Confesso que não foi a primeira vez que deparo com a expressão: a outra foi numa sinopse de filme pouco recomendável, com esse título, que felizmente não passou em minha televisão. E também não foi a primeira vez que vejo a língua portuguesa ser esculhambada nas placas de nossas estradas. Entre outras coisas do reino da absurdez, vemos, com frequência, o uso sem pé nem cabeça da crase, o total desconhecimento das abreviaturas de medidas (metros = m, quilômetros = km, horas = h), em que o correto é sem ponto e com minúsculas, o acento indevido colocado - via de regra em oxítonas terminadas em U -, o acento devido não colocado... e por aí vai.

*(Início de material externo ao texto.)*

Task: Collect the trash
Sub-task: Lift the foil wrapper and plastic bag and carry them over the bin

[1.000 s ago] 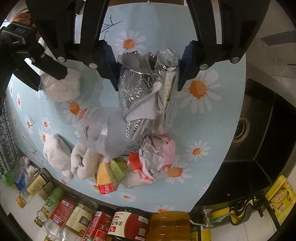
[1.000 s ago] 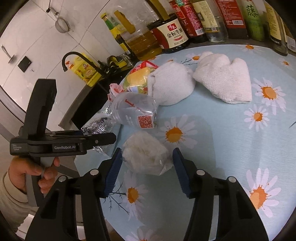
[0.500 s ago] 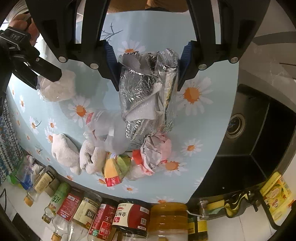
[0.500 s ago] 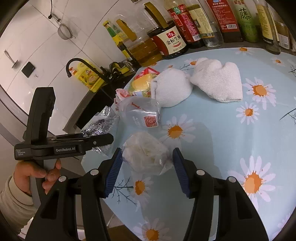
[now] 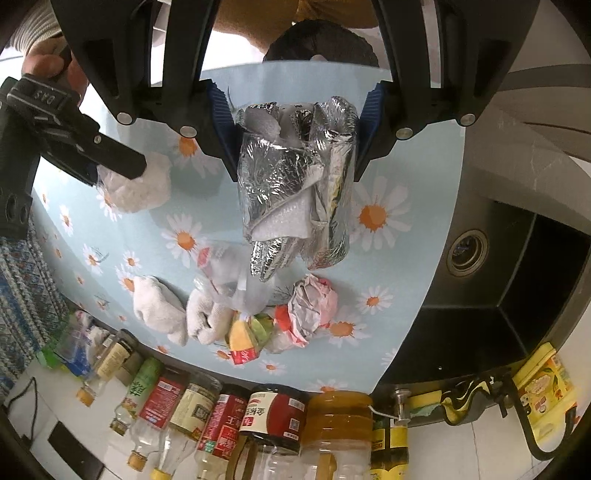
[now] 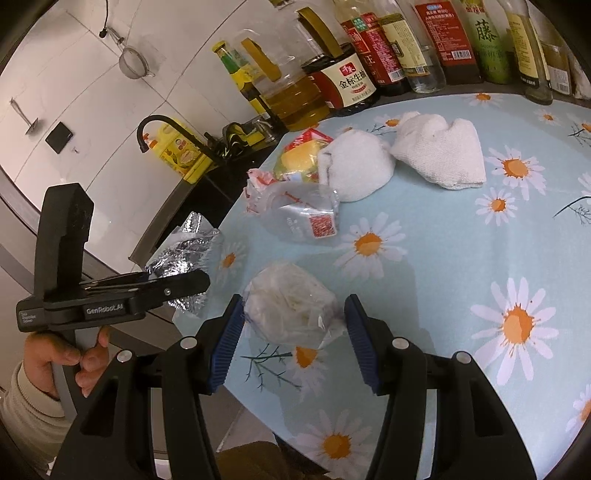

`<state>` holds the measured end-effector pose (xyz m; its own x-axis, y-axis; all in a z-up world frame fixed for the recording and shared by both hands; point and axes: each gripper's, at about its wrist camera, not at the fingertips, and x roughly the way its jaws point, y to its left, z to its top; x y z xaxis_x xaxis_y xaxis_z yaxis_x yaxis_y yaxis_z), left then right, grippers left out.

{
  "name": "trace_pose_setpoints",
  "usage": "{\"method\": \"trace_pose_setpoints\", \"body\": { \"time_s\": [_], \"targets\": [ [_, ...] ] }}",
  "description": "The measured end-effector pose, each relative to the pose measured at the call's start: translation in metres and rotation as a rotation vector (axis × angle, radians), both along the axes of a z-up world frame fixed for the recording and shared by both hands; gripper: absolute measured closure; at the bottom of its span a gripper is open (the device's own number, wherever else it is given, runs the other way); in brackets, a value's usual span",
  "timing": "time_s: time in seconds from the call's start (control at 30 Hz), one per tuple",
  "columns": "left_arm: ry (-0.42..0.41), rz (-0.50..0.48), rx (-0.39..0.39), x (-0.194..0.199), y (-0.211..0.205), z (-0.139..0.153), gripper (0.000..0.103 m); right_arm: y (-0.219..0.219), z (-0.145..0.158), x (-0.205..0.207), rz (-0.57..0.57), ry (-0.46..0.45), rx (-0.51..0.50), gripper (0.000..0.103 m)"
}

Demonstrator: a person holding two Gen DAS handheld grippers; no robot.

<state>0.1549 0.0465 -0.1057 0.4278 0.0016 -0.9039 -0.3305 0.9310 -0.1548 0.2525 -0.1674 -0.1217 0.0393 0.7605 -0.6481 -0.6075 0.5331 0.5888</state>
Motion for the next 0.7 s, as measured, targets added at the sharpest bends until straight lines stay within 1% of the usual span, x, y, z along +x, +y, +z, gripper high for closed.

Por essas e outras, pensando bem, não é tão maluca assim a suposta placa do Bar do Fritz. Faz lembrar o Programa do Chacrinha: só acaba quando termina. Igual a este texto. Cujo título, aliás, tornou-se um fortíssimo concorrente para a redundância (outrora aparentemente imbatível) de "telefone de contato". Tenho dito.